=== Exercise prompt ===
Could you transcribe all of the data exactly and skip any pictures?

=== Raw data ===

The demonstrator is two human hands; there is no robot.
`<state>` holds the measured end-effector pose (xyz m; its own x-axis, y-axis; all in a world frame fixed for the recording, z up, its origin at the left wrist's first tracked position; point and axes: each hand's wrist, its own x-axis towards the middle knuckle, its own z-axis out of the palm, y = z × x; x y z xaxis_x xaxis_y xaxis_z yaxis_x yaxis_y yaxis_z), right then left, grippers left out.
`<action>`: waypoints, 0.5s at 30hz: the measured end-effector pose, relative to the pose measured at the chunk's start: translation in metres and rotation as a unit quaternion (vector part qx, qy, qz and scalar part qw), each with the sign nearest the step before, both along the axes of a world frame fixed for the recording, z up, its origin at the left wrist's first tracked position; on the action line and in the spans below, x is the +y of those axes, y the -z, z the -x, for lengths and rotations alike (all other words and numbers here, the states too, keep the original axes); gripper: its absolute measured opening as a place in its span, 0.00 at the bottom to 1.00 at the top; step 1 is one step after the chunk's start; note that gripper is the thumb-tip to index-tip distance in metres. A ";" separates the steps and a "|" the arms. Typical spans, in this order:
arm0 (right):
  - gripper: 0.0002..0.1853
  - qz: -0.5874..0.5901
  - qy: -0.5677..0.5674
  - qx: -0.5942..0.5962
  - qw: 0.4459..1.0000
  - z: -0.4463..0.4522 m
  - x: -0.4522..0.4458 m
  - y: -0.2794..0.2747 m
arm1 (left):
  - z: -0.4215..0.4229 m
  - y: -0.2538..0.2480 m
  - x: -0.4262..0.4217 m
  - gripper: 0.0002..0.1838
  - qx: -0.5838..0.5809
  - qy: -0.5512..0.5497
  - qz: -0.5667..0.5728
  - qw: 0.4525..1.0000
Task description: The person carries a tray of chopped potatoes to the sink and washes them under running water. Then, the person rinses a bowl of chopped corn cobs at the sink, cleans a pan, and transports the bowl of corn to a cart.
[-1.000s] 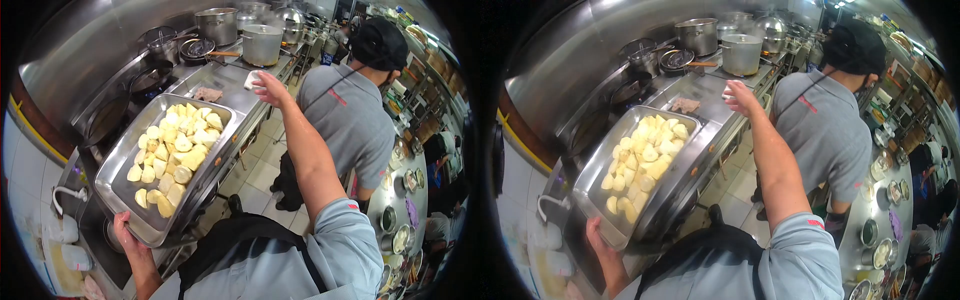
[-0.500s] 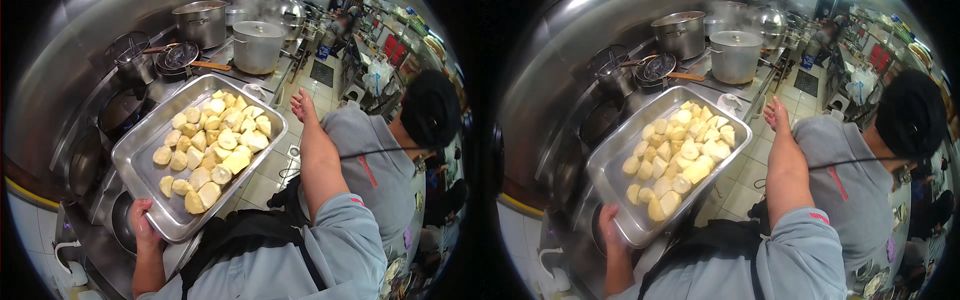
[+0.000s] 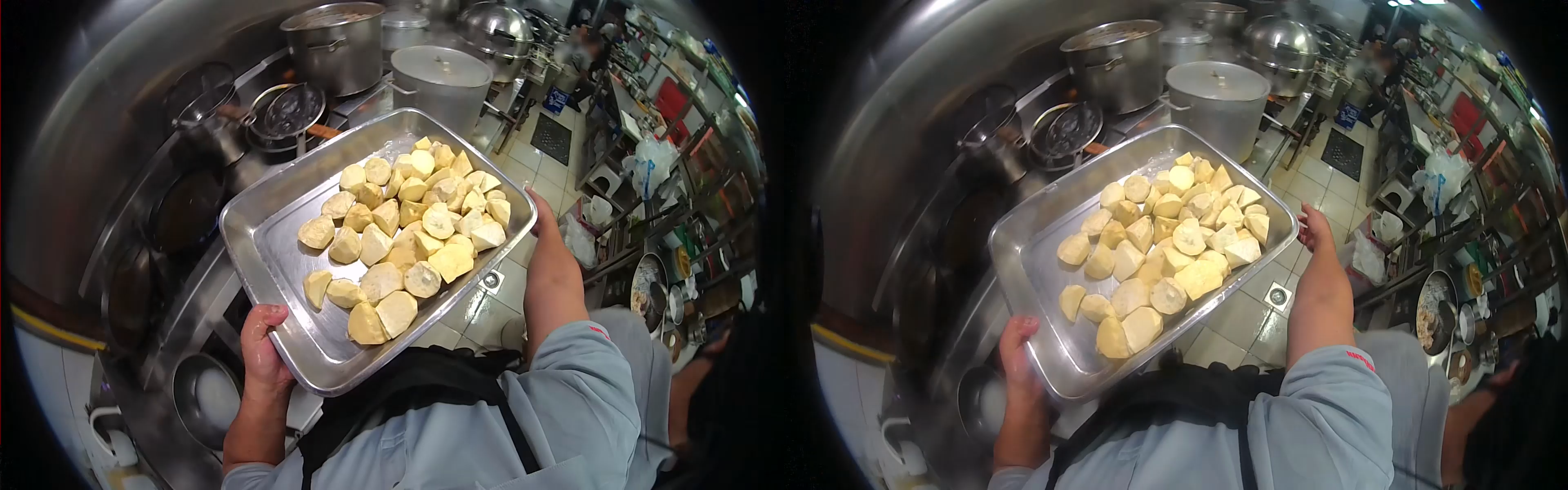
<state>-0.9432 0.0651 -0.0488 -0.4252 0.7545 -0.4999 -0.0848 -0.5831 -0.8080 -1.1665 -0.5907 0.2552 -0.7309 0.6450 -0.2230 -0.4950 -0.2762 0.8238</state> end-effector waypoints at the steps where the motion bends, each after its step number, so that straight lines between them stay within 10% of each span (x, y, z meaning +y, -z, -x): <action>1: 0.22 -0.008 -0.014 -0.020 1.000 -0.009 -0.002 -0.005 | 0.005 -0.006 0.015 0.24 0.009 0.010 0.003 1.000; 8: 0.21 -0.053 -0.054 -0.051 0.996 -0.075 -0.010 -0.056 | -0.008 -0.055 0.126 0.07 -0.018 0.042 -0.009 0.999; 15: 0.40 -0.108 -0.041 0.310 0.944 -0.127 -0.001 -0.173 | -0.071 -0.033 0.255 0.14 -0.017 0.171 -0.010 0.985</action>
<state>-0.8158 0.0639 0.1245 -0.6469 0.7621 0.0259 -0.5418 -0.4355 -0.7189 -1.0957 -0.3355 0.2878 -0.4622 0.8567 -0.2291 -0.5898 -0.1041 0.8008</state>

=== Output below ===
The demonstrator is two human hands; there is no robot.
`<state>` holds the measured end-effector pose (xyz m; its own x-axis, y-axis; all in a world frame fixed for the recording, z up, its origin at the left wrist's first tracked position; point and axes: each hand's wrist, its own x-axis towards the middle knuckle, its own z-axis out of the palm, y = z × x; x y z xaxis_x xaxis_y xaxis_z yaxis_x yaxis_y yaxis_z), right then left, grippers left out.
`<action>`: waypoints, 0.5s at 30hz: the measured end-effector pose, relative to the pose measured at the chunk's start: translation in metres and rotation as a unit quaternion (vector part qx, qy, qz and scalar part qw), each with the sign nearest the step before, both along the axes of a world frame fixed for the recording, z up, its origin at the left wrist's first tracked position; on the action line and in the spans below, x is the +y of those axes, y the -z, z the -x, for lengths and rotations alike (all other words and numbers here, the states too, keep the original axes); gripper: its absolute measured opening as a place in its span, 0.00 at the bottom to 1.00 at the top; step 1 is one step after the chunk's start; note that gripper is the thumb-tip to index-tip distance in metres. A ";" separates the steps and a "|" the arms. Typical spans, in this order:
arm0 (right):
  - gripper: 0.0002..0.1853
  - qz: -0.5874..0.5901
  - qy: -0.5677..0.5674
  - qx: -0.5942..0.5962
  - qw: 0.4459..1.0000
  - z: -0.4463..0.4522 m
  - x: -0.4522..0.4458 m
  - y: -0.2794..0.2747 m
arm1 (left):
  - z: -0.4215..0.4229 m
  - y: -0.2538..0.2480 m
  - x: -0.4262..0.4217 m
  - gripper: 0.0002..0.1838
  - qx: -0.5838..0.5809
  - qy: -0.5512..0.5497
  - qz: -0.5667..0.5728
  - qw: 0.4525..1.0000
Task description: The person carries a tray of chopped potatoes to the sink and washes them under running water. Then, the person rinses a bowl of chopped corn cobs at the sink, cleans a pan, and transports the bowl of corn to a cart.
[-1.000s] 
[-0.500s] 
[+0.000s] 
<state>-0.9432 0.0651 -0.0488 -0.4252 0.7545 -0.4999 -0.0848 -0.5831 -0.8080 -1.1665 -0.5907 0.2552 -0.7309 0.6450 -0.2230 -0.4950 -0.2762 0.8238</state> end-effector waypoints at the steps where the motion bends, each after its step number, so that straight lines between them stay within 10% of each span (x, y, z meaning +y, -z, -x): <action>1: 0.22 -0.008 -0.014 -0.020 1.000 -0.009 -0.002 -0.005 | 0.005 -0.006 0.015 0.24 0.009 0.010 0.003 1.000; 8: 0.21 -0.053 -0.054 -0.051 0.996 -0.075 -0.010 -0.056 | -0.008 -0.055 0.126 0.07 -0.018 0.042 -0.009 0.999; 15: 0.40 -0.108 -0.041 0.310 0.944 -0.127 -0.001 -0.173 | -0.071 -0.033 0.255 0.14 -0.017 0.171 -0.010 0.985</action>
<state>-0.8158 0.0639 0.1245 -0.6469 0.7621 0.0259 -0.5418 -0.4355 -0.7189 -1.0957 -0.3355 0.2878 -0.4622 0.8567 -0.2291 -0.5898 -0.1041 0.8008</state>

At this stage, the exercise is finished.